> **What you have to do**
The entire listing is to be repeated verbatim.
### Source material
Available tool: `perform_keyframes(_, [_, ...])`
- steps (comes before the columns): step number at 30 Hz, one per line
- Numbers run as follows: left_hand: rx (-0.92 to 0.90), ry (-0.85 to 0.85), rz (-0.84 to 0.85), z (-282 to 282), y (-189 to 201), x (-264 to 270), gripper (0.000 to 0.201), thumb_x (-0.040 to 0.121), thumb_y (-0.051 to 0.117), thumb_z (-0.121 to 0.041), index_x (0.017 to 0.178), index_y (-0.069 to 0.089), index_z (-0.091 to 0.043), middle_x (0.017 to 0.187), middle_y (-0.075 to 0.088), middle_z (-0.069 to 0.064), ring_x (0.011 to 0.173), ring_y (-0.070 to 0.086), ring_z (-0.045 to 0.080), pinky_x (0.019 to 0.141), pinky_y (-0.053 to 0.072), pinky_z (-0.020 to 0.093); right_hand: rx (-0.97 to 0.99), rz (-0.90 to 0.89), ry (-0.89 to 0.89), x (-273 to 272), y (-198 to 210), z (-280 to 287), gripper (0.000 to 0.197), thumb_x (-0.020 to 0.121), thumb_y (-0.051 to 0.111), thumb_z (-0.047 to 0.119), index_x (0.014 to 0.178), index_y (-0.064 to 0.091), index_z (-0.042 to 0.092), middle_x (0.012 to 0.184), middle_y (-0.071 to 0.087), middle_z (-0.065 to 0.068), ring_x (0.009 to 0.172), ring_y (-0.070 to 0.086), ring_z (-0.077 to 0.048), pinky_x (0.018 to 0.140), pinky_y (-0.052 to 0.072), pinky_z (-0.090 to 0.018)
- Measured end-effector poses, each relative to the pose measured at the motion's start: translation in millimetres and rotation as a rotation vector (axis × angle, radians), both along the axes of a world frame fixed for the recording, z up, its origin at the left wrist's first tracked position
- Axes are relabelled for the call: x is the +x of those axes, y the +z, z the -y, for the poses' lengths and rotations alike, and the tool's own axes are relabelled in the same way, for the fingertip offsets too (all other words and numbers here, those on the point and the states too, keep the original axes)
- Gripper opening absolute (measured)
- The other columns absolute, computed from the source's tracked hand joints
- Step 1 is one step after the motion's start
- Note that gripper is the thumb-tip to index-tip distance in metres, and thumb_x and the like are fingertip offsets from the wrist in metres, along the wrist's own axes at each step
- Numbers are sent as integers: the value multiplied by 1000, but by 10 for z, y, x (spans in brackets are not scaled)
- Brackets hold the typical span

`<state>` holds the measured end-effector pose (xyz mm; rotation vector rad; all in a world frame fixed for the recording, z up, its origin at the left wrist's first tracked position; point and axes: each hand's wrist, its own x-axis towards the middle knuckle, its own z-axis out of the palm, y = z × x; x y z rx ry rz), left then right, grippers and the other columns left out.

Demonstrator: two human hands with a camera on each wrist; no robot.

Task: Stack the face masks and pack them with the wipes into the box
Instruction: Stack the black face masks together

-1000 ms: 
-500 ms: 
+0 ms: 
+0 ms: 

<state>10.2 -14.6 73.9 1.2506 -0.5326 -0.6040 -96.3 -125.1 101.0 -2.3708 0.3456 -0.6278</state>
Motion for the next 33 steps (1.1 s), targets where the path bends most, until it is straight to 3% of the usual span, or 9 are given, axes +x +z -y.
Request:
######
> **Response area**
Available tool: `perform_keyframes(_, [_, ...])`
- steps (comes before the columns): step number at 30 Hz, one per line
- Numbers run as follows: left_hand: rx (-0.92 to 0.90), ry (-0.85 to 0.85), rz (-0.84 to 0.85), z (-282 to 282), y (-189 to 201), x (-264 to 270), gripper (0.000 to 0.201), thumb_x (-0.040 to 0.121), thumb_y (-0.051 to 0.117), thumb_z (-0.121 to 0.041), index_x (0.017 to 0.178), index_y (-0.069 to 0.089), index_z (-0.091 to 0.043), middle_x (0.017 to 0.187), middle_y (-0.075 to 0.088), middle_z (-0.069 to 0.064), ring_x (0.011 to 0.173), ring_y (-0.070 to 0.086), ring_z (-0.045 to 0.080), pinky_x (0.019 to 0.141), pinky_y (-0.053 to 0.072), pinky_z (-0.020 to 0.093); right_hand: rx (-0.97 to 0.99), rz (-0.90 to 0.89), ry (-0.89 to 0.89), x (-273 to 272), y (-198 to 210), z (-280 to 287), gripper (0.000 to 0.197), thumb_x (-0.020 to 0.121), thumb_y (-0.051 to 0.111), thumb_z (-0.047 to 0.119), index_x (0.014 to 0.178), index_y (-0.064 to 0.091), index_z (-0.042 to 0.092), middle_x (0.012 to 0.184), middle_y (-0.071 to 0.087), middle_z (-0.065 to 0.068), ring_x (0.009 to 0.172), ring_y (-0.070 to 0.086), ring_z (-0.077 to 0.048), pinky_x (0.018 to 0.140), pinky_y (-0.052 to 0.072), pinky_z (-0.090 to 0.018)
- Measured end-effector poses, each relative to the pose measured at the motion's start: translation in millimetres and rotation as a rotation vector (axis × angle, radians), both along the axes of a world frame fixed for the recording, z up, its origin at the left wrist's first tracked position
- Axes are relabelled for the call: x is the +x of those axes, y the +z, z the -y, for the poses' lengths and rotations alike, and the tool's own axes are relabelled in the same way, for the fingertip offsets too (all other words and numbers here, those on the point and the states too, keep the original axes)
- Gripper opening absolute (measured)
- The other columns absolute, computed from the source's tracked hand joints
- Step 1 is one step after the motion's start
- Note that gripper is the thumb-tip to index-tip distance in metres, and thumb_x and the like are fingertip offsets from the wrist in metres, along the wrist's own axes at each step
- Numbers are sent as integers: the value multiplied by 1000, but by 10 for z, y, x (spans in brackets are not scaled)
- Brackets hold the typical span

`<state>` holds the measured end-effector pose (xyz mm; rotation vector rad; all in a world frame fixed for the recording, z up, its origin at the left wrist's first tracked position; point and axes: each hand's wrist, its own x-axis towards the middle knuckle, its own z-axis out of the palm, y = z × x; x y z rx ry rz), left then right, grippers and the other columns left out.

Demonstrator: two human hands with a camera on each wrist; no robot.

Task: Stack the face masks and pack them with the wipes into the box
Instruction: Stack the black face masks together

-1000 ms: 
-500 ms: 
+0 ms: 
+0 ms: 

<state>10.2 -14.6 73.9 1.2506 -0.5326 -0.6040 -96.3 -125.1 101.0 -2.3708 0.3456 -0.6278</state>
Motion for the next 33 steps (1.1 s), targets where the path bends most, until it is straight to 3% of the usual span, or 9 are given, axes +x +z -y.
Request:

The response is now finished.